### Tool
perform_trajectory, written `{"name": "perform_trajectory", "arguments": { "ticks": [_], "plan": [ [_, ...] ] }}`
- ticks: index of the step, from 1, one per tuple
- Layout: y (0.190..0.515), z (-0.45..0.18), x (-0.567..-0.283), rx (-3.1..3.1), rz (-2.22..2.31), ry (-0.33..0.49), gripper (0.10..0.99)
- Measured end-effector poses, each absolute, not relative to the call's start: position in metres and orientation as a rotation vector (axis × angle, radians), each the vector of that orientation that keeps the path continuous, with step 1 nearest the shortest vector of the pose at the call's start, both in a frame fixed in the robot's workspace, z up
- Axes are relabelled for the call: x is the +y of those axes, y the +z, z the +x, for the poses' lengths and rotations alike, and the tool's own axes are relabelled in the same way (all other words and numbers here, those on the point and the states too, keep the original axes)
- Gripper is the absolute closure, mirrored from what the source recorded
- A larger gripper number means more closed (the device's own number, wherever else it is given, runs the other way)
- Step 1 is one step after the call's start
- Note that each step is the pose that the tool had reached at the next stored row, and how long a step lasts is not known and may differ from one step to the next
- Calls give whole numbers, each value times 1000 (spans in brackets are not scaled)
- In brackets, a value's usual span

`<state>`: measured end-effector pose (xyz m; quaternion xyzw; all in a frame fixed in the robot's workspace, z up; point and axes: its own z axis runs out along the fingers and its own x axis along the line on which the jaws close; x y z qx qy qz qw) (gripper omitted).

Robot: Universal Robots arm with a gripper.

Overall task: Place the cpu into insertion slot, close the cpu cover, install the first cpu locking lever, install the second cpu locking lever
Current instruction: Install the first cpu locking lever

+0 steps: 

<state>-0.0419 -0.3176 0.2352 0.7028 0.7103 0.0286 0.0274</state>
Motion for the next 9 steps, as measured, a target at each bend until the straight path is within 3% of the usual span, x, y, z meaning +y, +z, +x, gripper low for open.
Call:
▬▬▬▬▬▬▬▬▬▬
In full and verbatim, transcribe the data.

### Tool
perform_trajectory, written `{"name": "perform_trajectory", "arguments": { "ticks": [_], "plan": [ [_, ...] ] }}`
- ticks: index of the step, from 1, one per tuple
- Layout: y (0.190..0.515), z (-0.45..0.18), x (-0.567..-0.283), rx (-3.1..3.1), rz (-2.22..2.31), ry (-0.33..0.49), gripper (0.10..0.99)
- Measured end-effector poses, each absolute, not relative to the call's start: position in metres and orientation as a rotation vector (axis × angle, radians), each the vector of that orientation that keeps the path continuous, with step 1 nearest the shortest vector of the pose at the call's start, both in a frame fixed in the robot's workspace, z up
- Axes are relabelled for the call: x is the +y of those axes, y the +z, z the +x, for the poses' lengths and rotations alike, and the tool's own axes are relabelled in the same way (all other words and numbers here, those on the point and the states too, keep the original axes)
- Gripper is the absolute closure, mirrored from what the source recorded
- A larger gripper number means more closed (the device's own number, wherever else it is given, runs the other way)
- Step 1 is one step after the call's start
- Note that each step is the pose that the tool had reached at the next stored row, and how long a step lasts is not known and may differ from one step to the next
- Calls give whole numbers, each value times 1000 (spans in brackets are not scaled)
- In brackets, a value's usual span

`<state>`: measured end-effector pose (xyz m; quaternion xyzw; all in a frame fixed in the robot's workspace, z up; point and axes: its own z axis runs out along the fingers and its own x axis along the line on which the jaws close; x y z qx qy qz qw) (gripper omitted).

Robot: Universal Robots arm with a gripper.

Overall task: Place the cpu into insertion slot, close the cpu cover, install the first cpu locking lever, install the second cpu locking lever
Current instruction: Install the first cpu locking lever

+0 steps: 

<state>-0.0419 -0.3176 0.2352 0.7028 0.7103 0.0286 0.0274</state>
Motion for the next 9 steps, as measured, a target at each bend until the straight path is within 3% of the usual span, x, y, z meaning +y, +z, +x, gripper low for open.
Call:

Output for this exercise is complete.